Content starts

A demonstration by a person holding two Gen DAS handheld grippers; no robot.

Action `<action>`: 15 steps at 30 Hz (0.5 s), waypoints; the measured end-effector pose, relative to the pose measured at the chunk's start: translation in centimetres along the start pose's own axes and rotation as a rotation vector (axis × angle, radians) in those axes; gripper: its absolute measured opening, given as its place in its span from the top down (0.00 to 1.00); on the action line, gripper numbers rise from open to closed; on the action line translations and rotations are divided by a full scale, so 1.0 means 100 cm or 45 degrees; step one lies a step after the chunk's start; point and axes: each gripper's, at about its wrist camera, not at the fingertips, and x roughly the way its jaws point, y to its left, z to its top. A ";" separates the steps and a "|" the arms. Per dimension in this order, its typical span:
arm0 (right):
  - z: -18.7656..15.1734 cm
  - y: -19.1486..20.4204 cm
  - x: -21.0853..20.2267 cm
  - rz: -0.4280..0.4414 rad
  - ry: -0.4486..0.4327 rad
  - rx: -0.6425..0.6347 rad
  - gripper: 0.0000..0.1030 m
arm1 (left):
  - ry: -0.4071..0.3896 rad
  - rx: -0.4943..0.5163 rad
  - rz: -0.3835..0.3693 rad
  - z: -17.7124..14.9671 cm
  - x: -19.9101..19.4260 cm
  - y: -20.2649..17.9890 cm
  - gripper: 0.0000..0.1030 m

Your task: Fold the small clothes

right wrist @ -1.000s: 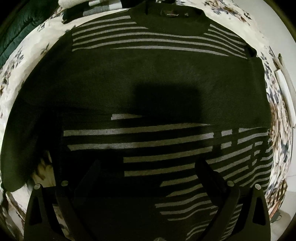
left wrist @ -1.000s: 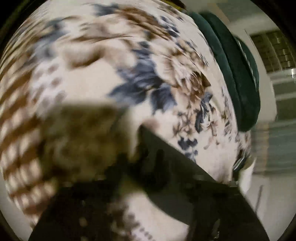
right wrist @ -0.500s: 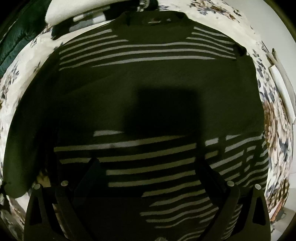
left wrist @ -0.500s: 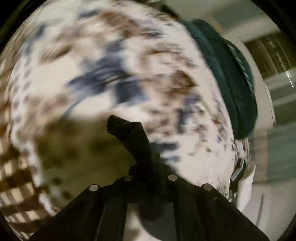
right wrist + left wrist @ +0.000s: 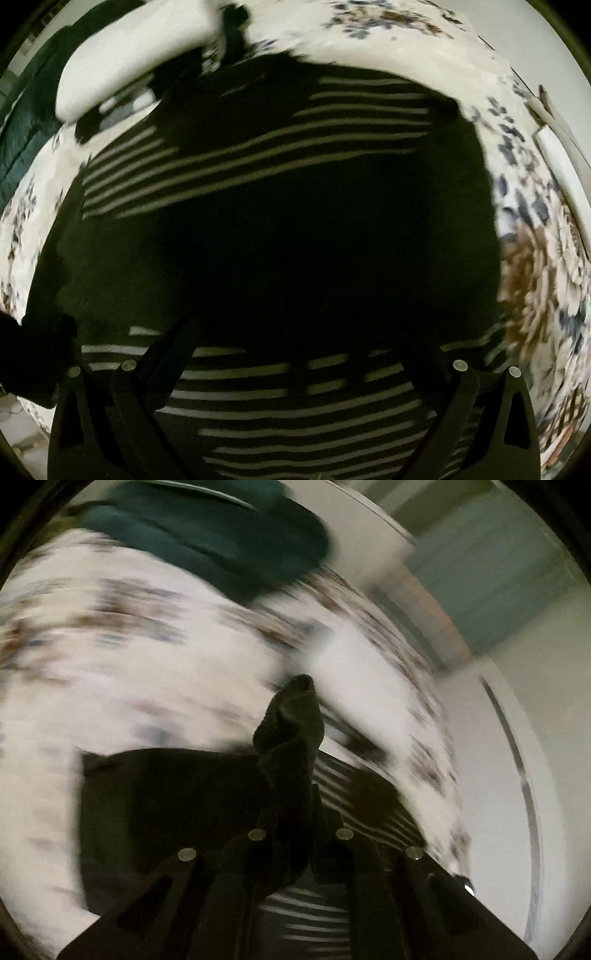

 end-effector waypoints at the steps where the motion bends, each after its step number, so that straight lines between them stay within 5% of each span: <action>1: 0.005 -0.010 -0.002 0.004 -0.001 0.013 0.00 | 0.040 0.037 -0.033 -0.007 0.017 -0.025 0.95; 4: 0.024 -0.047 -0.009 0.011 0.002 0.060 0.00 | 0.151 0.140 -0.130 -0.031 0.066 -0.099 0.95; 7: 0.030 -0.085 -0.011 0.020 0.019 0.105 0.00 | 0.223 0.255 -0.124 -0.054 0.099 -0.153 0.93; 12: 0.033 -0.139 -0.010 0.093 0.072 0.161 0.00 | 0.270 0.288 -0.025 -0.062 0.122 -0.169 0.86; 13: 0.032 -0.145 -0.012 0.110 0.077 0.168 0.00 | 0.235 0.290 -0.007 -0.063 0.119 -0.164 0.79; 15: 0.038 -0.151 -0.013 0.167 0.090 0.183 0.00 | 0.146 0.291 0.059 -0.059 0.111 -0.155 0.31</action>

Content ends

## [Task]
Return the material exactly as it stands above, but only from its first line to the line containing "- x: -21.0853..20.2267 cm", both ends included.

## [Expected answer]
A demonstration by a person holding two Gen DAS handheld grippers; no robot.

Action `<action>`: 15 steps at 30 Hz (0.5 s), waypoints; the measured end-effector pose, relative to the pose measured at the chunk's start: translation in centimetres along the start pose's own axes and rotation as a rotation vector (axis × angle, radians) in those axes; gripper: its absolute measured opening, given as its place in its span from the top down (0.00 to 1.00); on the action line, gripper numbers rise from open to closed; on the action line translations and rotations are divided by a full scale, so 1.0 means 100 cm or 45 degrees; step one lies a step after the chunk's start; point and axes: each gripper's, at about its wrist camera, not at the fingertips, and x roughly the way its jaws point, y to its left, z to its top. A ";" separates the steps and a "|" the arms. Per dimension in this order, its typical span:
arm0 (right):
  - z: -18.7656..15.1734 cm
  - y: -19.1486..20.4204 cm
  - x: -21.0853..20.2267 cm

No additional answer is needed.